Monthly Archives: July 2005

Pseuds’ Corner



The English satirical magazine Private Eye has long published a column named Pseuds Corner where pretentious nonsense is reprinted in all its glory. For example:

“The sheer courage of these pieces is breathtaking. The space inside, the gap between the walls, narrows, widens, breathes in and out (if you can speak of massive iron “breathing”, which in Serra’s work you can) and eventually rewards you with an inner chamber, from which you have to follow the same route out each emphasizes the ancient Greek philosopher’s Zen-like adage: hodos ano kato mia kai hote, “the way up and the way down are one and the same.” A maze would be fussy; it would interfere with the stupendous directness and logic of Serra’s spatial language. Robert Hughes on the Richard Serra installation at the Bilbao Guggenheim.

Phew!

Well, I never cease to be amused by the vast volume of Pseuds’ Corner prose that the world of photography attracts.

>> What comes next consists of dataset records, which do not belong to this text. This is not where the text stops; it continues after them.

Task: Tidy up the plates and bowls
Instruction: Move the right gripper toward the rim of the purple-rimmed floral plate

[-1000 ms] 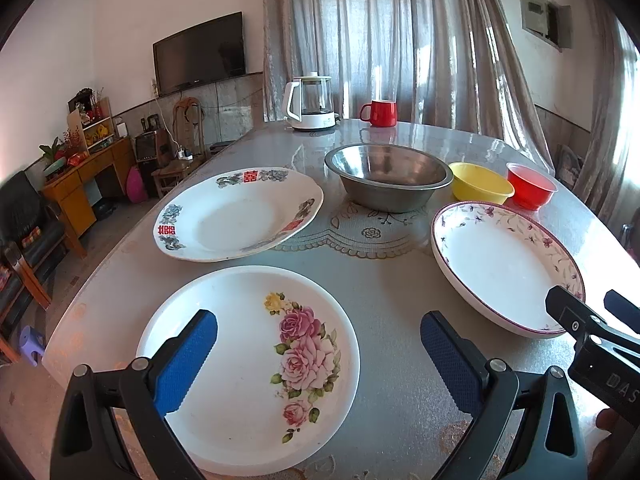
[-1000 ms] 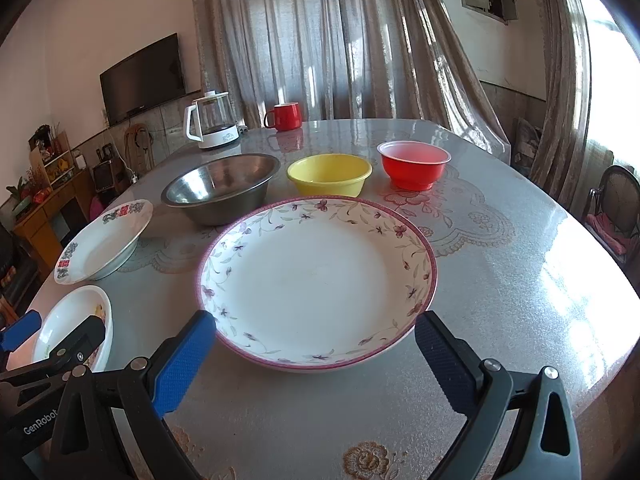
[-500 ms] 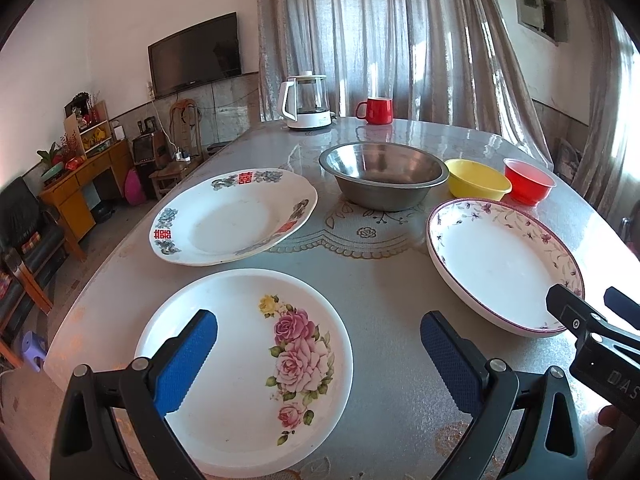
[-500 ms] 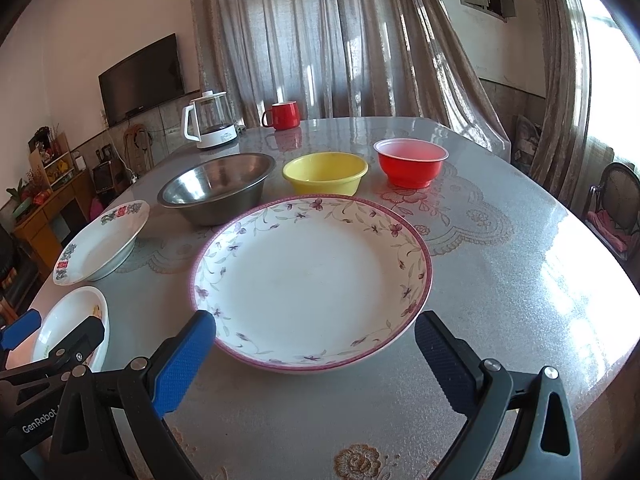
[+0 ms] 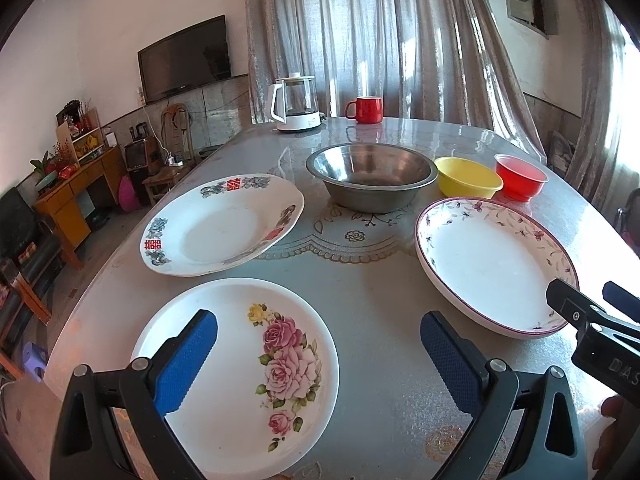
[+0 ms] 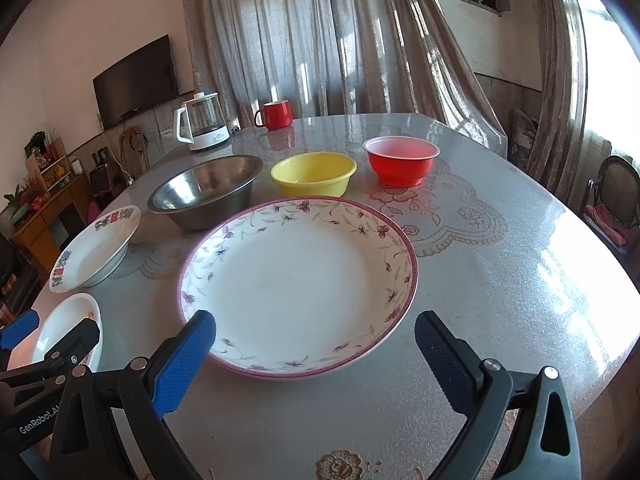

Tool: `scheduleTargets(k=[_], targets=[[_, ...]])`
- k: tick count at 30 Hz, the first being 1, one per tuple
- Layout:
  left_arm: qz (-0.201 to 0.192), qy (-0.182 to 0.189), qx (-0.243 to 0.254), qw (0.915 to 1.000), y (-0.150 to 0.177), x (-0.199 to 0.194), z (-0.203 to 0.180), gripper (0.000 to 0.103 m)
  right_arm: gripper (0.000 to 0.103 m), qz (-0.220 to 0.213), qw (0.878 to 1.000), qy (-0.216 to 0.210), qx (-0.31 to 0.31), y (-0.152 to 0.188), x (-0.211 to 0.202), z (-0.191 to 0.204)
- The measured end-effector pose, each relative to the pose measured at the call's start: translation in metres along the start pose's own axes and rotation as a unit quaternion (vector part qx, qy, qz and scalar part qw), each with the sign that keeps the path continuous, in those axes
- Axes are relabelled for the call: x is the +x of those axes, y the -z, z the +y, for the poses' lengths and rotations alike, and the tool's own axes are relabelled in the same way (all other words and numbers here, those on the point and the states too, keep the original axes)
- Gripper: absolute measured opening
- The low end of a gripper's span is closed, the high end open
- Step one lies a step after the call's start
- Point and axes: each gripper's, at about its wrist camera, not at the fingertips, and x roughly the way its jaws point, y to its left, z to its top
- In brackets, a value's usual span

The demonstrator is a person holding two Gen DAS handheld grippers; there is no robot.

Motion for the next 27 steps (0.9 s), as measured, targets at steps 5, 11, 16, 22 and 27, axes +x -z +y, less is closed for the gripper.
scheduleTargets(k=[5, 11, 16, 22, 27], targets=[[-0.001, 0.001, 0.003, 1.0, -0.002, 0.0, -0.002, 0.102, 0.102, -0.002, 1.0, 0.001, 0.002, -0.002, 0.0, -0.004], [0.0, 0.003, 0.007, 1.0, -0.004, 0.001, -0.004, 0.102, 0.102, 0.0, 1.0, 0.003, 0.009, -0.003, 0.002, -0.01], [0.002, 0.005, 0.011, 0.9999, -0.005, 0.003, -0.007, 0.102, 0.102, 0.001, 1.0, 0.004, 0.015, -0.004, 0.003, -0.014], [0.004, 0.007, 0.016, 0.9998, -0.005, 0.005, -0.01, 0.102, 0.102, 0.005, 1.0, 0.003, 0.016, -0.004, 0.006, -0.015], [0.003, 0.009, 0.02, 0.9997, -0.007, 0.007, -0.013, 0.102, 0.102, 0.005, 1.0, 0.002, 0.019, -0.004, 0.007, -0.018]])
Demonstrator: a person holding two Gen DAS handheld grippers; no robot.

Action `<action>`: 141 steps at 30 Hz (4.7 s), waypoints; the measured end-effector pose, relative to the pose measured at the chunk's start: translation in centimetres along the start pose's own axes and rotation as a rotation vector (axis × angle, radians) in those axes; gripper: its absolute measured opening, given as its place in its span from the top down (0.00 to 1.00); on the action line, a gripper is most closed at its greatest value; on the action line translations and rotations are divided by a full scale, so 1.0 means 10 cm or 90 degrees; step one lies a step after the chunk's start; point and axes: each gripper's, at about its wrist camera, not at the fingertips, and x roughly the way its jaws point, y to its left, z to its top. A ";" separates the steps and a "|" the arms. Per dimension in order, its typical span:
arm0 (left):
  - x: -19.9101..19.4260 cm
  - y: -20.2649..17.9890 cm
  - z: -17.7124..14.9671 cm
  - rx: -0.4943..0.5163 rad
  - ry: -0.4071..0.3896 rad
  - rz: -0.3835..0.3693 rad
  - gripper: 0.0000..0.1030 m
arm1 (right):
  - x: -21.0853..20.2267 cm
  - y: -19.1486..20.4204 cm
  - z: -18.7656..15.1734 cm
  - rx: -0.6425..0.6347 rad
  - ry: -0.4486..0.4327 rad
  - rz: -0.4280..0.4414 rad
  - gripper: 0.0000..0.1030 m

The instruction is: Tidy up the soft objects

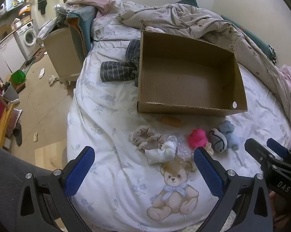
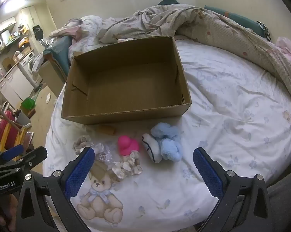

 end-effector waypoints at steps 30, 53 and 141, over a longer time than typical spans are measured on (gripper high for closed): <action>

Here are some recent examples – the names of the authors and publications have been suppressed to protect the pretentious.

“After a small quantity of test rolls (about 25 in all), both my regular Tri-X, some Lucky 400 made in China and Fuji Acros my personal feeling is: If you already have a later version of the Summicron 50 (and who doesn’t) or a clean 50DR Summicron you would not see much difference on your negatives (from pictures taken with the lens under review).”

From a a self-proclaimed Leica “expert” whose claim to fame seems to be ownership of dozens, if not hundreds of lenses for his Leicas (such fame is certainly not based on the quality of his photographic output).

“As W became better known, he was forced to try to explain in words matters that he knew could not be explained at all, but that might with luck be demonstrated in pictures.”

From the introduction to a book of photographs of a vastly overrated machine gun shooter whose demise caused many a moist eye in the accounting department at Kodak.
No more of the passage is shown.